*** Begin section ***

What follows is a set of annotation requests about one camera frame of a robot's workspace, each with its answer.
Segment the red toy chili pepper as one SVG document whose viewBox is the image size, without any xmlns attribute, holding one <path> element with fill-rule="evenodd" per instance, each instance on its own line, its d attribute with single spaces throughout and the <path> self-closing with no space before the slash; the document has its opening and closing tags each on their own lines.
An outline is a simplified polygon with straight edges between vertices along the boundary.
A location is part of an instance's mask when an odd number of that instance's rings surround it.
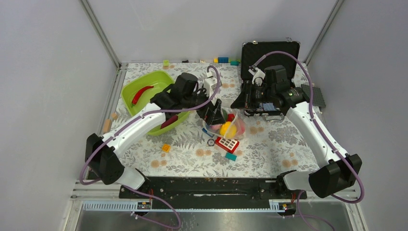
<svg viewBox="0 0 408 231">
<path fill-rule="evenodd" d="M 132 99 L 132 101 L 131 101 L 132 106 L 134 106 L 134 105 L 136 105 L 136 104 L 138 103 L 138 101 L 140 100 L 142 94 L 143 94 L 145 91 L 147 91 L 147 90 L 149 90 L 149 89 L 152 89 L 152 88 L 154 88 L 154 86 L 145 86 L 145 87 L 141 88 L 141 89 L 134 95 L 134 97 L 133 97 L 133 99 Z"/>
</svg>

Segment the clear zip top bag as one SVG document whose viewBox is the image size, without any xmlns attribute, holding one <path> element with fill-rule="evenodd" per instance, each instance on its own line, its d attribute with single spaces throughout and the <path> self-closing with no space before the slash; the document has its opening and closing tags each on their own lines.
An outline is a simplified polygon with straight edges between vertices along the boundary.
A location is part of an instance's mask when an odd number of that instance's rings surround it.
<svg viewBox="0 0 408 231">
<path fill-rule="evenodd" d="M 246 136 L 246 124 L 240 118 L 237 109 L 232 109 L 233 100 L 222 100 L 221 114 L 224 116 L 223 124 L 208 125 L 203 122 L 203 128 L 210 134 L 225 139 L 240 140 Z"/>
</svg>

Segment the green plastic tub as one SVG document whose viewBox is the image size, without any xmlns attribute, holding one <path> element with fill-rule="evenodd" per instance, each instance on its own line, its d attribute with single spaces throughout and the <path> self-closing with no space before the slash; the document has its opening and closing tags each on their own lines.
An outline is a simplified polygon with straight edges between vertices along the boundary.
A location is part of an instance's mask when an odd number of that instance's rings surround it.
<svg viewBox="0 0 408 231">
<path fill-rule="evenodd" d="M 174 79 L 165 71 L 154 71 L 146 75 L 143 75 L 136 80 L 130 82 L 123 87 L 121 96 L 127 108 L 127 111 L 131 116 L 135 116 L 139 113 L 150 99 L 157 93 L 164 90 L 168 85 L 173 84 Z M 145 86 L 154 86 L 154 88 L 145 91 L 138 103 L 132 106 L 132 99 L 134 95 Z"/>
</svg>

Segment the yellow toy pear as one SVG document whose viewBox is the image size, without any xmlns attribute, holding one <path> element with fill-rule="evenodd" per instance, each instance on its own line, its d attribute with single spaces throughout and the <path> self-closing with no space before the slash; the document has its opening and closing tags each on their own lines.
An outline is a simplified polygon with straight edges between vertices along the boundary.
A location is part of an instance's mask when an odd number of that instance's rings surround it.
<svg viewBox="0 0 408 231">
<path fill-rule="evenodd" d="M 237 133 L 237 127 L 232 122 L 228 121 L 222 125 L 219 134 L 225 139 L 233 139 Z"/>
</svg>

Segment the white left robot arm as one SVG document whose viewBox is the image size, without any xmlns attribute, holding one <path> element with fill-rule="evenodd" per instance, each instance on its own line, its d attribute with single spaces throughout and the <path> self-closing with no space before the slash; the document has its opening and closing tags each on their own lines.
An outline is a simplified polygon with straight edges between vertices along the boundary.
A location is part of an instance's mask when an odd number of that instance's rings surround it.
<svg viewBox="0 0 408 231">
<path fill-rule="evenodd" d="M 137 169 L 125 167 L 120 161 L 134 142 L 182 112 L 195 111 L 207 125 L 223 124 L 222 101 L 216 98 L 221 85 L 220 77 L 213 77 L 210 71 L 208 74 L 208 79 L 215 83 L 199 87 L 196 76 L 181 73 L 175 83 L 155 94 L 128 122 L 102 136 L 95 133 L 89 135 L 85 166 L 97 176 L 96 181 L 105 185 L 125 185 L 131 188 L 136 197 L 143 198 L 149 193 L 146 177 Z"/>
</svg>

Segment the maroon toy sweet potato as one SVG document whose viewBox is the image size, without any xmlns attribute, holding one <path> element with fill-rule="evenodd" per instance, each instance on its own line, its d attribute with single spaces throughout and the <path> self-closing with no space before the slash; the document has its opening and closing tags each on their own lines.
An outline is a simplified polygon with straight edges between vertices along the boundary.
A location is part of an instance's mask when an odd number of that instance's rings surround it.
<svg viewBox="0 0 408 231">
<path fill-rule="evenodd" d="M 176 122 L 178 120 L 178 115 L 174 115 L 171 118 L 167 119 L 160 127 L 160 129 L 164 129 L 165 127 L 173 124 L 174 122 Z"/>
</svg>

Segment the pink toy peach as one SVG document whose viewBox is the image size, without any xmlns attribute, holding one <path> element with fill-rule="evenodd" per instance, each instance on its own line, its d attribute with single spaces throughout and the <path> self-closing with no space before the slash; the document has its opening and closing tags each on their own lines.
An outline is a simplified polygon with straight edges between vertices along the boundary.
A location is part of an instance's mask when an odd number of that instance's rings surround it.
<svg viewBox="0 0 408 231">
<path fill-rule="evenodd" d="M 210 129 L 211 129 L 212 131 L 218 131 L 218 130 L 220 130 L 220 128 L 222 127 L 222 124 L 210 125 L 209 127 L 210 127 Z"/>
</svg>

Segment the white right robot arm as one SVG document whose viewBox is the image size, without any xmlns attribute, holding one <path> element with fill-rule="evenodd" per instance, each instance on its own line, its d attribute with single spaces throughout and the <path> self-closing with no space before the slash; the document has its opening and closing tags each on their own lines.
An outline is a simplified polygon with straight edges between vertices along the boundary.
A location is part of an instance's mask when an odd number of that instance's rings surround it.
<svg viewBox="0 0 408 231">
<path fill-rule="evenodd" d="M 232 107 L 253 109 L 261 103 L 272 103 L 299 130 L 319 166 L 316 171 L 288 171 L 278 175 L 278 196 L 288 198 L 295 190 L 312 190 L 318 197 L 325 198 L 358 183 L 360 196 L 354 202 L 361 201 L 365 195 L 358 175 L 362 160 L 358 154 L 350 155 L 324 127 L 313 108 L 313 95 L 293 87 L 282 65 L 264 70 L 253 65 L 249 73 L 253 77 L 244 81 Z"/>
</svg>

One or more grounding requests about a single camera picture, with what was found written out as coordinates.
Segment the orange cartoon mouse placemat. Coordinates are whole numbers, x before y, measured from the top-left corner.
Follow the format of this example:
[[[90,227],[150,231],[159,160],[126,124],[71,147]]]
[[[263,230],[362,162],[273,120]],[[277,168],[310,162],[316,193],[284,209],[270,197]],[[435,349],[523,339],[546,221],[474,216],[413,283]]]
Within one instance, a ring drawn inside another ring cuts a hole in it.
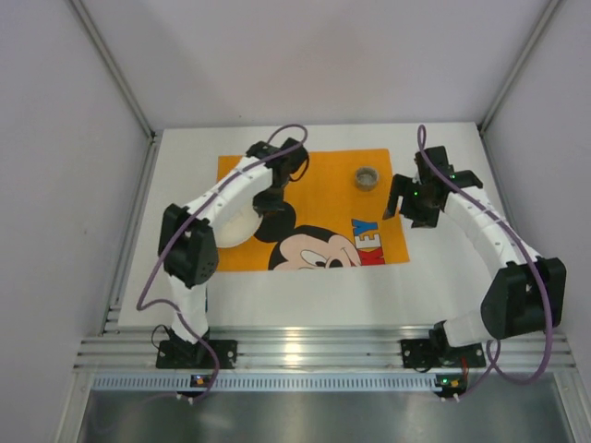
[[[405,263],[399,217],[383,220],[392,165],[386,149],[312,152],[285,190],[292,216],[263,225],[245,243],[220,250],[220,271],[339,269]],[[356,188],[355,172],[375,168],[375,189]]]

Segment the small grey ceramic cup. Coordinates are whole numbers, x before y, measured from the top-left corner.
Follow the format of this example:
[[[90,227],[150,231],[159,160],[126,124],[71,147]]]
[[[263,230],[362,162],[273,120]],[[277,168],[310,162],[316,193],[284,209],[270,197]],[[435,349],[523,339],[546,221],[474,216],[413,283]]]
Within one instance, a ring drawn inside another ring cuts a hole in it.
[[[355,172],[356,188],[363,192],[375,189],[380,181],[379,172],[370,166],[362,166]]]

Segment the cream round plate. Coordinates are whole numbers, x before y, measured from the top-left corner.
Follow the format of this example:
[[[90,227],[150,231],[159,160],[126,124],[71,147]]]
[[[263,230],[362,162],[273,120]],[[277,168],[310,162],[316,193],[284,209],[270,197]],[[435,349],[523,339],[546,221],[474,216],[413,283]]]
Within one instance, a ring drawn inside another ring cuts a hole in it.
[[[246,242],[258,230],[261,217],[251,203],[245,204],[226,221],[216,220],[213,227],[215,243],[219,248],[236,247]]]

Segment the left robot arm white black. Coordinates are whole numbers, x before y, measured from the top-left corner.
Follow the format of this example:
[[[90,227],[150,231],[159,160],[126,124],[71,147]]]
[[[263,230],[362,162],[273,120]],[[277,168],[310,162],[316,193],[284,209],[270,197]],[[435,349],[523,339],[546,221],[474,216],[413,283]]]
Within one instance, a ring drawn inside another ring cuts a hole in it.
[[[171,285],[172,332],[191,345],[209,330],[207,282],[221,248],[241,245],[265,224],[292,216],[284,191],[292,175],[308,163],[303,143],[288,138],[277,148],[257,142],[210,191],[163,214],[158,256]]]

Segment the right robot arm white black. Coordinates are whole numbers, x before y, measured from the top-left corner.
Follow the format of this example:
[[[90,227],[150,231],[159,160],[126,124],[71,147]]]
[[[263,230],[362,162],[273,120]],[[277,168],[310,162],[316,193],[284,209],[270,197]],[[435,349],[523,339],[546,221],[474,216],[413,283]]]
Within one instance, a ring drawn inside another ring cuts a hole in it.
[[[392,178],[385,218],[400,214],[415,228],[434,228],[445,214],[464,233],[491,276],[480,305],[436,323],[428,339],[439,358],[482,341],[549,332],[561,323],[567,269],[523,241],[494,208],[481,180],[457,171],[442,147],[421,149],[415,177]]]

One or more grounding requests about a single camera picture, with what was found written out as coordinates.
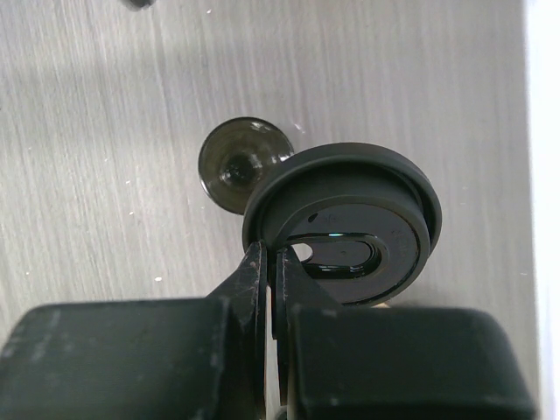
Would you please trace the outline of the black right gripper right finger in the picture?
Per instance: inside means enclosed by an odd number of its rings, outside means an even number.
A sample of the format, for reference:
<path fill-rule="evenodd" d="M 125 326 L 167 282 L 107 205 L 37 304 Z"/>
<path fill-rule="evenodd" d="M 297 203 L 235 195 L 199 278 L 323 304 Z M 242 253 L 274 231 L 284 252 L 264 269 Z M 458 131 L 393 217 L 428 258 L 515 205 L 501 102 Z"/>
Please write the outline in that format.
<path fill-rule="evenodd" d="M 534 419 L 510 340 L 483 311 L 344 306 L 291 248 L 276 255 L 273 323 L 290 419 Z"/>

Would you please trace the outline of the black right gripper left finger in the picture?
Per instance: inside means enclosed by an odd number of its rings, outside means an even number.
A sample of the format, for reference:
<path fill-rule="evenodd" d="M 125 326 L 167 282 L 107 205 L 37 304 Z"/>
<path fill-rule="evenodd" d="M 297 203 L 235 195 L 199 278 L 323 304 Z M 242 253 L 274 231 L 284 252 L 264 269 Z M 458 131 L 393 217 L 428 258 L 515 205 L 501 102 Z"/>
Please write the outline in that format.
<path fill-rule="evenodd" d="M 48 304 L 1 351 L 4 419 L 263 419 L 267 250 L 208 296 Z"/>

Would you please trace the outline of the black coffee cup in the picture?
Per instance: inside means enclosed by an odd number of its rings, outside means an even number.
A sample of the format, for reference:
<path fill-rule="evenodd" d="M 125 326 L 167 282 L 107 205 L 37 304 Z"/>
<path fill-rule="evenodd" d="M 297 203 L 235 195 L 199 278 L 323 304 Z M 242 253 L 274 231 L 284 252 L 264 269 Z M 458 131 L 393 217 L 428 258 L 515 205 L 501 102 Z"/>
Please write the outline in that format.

*** End section ***

* [TASK BRIEF] Take from the entries every line that has the string "trace".

* [WRITTEN ANSWER]
Would you please trace the outline of the black right gripper right finger in the picture?
Would you please trace the outline of the black right gripper left finger in the picture?
Would you please trace the outline of the black coffee cup in the picture?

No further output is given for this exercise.